== To do ==
Your output should be every line below, copied exactly.

== Dataset extract ==
Start of Block
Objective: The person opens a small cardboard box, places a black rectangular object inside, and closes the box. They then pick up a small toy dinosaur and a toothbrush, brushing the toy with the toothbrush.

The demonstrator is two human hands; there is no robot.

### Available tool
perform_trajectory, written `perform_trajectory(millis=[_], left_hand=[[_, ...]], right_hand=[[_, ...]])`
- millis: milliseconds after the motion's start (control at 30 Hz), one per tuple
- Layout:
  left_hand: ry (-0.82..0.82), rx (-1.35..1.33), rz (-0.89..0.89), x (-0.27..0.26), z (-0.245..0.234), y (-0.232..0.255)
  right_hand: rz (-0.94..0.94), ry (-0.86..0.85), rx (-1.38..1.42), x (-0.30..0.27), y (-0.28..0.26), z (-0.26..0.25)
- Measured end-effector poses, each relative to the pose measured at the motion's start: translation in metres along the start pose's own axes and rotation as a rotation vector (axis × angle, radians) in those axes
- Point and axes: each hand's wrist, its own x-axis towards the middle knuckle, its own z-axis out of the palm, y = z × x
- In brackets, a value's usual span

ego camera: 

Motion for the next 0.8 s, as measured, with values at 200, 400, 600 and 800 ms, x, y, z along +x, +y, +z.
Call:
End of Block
== Reply to the task ==
Objective: The person opens a small cardboard box, places a black rectangular object inside, and closes the box. They then pick up a small toy dinosaur and a toothbrush, brushing the toy with the toothbrush.

The demonstrator is two human hands; there is no robot.

### Available tool
perform_trajectory, written `perform_trajectory(millis=[_], left_hand=[[_, ...]], right_hand=[[_, ...]])`
- millis: milliseconds after the motion's start (control at 30 Hz), one per tuple
- Layout:
  left_hand: ry (-0.82..0.82), rx (-1.35..1.33), rz (-0.89..0.89), x (-0.27..0.26), z (-0.245..0.234), y (-0.232..0.255)
  right_hand: rz (-0.94..0.94), ry (-0.86..0.85), rx (-1.38..1.42), x (-0.30..0.27), y (-0.28..0.26), z (-0.26..0.25)
- Measured end-effector poses, each relative to the pose measured at the motion's start: translation in metres along the start pose's own axes and rotation as a rotation vector (axis × angle, radians) in those axes
- Point and axes: each hand's wrist, its own x-axis towards the middle knuckle, its own z-axis out of the palm, y = z × x
- In brackets, a value's usual span

ego camera: 

Motion for the next 0.8 s, as measured, with values at 200, 400, 600 and 800 ms, x, y, z along +x, +y, +z.
Call:

Here the work on this exercise is complete.